**WORK REQUIRED**
Your answer should be every line from the records that contains "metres".

**SOURCE MATERIAL**

== Segment start ==

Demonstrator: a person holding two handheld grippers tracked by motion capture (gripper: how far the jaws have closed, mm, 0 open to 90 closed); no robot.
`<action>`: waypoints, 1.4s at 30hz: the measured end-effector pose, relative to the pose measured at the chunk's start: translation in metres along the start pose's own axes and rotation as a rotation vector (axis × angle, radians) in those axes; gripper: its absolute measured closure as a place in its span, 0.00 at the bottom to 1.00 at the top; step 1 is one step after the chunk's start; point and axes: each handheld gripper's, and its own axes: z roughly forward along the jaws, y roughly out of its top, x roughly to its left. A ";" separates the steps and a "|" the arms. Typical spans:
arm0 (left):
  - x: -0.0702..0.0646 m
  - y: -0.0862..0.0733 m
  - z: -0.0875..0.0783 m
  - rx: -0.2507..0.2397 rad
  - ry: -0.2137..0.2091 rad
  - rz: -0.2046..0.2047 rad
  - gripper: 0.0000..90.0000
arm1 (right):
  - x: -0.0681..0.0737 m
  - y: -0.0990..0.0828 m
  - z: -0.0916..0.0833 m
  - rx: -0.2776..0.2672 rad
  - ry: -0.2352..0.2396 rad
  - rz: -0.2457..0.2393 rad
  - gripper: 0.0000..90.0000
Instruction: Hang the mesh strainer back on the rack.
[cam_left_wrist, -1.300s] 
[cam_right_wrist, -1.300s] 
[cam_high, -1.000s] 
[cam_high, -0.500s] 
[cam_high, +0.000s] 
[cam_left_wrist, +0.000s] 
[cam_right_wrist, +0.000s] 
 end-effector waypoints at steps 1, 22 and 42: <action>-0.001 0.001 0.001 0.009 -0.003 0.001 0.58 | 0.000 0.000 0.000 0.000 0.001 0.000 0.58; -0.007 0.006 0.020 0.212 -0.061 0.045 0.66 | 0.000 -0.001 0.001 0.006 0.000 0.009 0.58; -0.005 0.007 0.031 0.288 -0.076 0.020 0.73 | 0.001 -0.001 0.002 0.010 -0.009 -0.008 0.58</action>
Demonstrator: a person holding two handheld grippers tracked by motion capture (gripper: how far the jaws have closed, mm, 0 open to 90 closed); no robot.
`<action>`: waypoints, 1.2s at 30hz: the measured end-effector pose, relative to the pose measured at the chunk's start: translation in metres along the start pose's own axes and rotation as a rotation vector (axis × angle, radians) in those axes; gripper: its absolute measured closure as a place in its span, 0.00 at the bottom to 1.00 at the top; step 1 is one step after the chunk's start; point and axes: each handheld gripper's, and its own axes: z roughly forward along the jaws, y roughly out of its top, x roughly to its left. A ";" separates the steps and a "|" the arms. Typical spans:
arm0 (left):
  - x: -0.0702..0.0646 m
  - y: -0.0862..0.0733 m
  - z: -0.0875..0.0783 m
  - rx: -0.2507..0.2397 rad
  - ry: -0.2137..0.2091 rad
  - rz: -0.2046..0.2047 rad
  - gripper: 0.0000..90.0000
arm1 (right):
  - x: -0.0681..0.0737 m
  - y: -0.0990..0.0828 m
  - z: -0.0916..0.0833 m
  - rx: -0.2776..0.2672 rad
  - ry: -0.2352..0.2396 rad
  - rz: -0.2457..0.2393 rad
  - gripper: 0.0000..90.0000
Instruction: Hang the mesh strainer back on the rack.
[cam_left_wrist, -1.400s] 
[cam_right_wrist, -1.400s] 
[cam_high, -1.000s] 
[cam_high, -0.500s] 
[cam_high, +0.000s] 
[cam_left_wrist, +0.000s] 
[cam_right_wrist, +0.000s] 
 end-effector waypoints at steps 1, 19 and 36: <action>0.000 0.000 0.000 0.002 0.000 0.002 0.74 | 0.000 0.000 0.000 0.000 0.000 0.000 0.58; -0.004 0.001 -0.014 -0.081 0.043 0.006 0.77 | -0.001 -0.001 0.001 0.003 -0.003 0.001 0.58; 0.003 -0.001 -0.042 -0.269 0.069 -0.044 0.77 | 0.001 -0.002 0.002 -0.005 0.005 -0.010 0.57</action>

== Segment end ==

**WRITTEN SOLUTION**
`<action>`: waypoints, 1.4s at 30hz: the measured end-effector pose, relative to the pose measured at the chunk's start: translation in metres along the start pose's own axes and rotation as a rotation vector (axis × angle, radians) in those axes; gripper: its absolute measured closure as a place in its span, 0.00 at the bottom to 1.00 at the top; step 1 is one step after the chunk's start; point and axes: each handheld gripper's, and its own axes: z roughly forward along the jaws, y roughly out of its top, x roughly to its left. A ";" separates the steps and a "|" the arms. Typical spans:
`<action>`: waypoints, 1.2s at 30hz: the measured end-effector pose, relative to the pose measured at the chunk's start: translation in metres along the start pose's own axes and rotation as a rotation vector (axis × angle, radians) in those axes; gripper: its absolute measured closure as a place in its span, 0.00 at the bottom to 1.00 at the top; step 1 is one step after the chunk's start; point and axes: each handheld gripper's, and its own axes: z roughly forward along the jaws, y roughly out of its top, x roughly to its left. A ";" separates the steps and a "|" the arms. Typical spans:

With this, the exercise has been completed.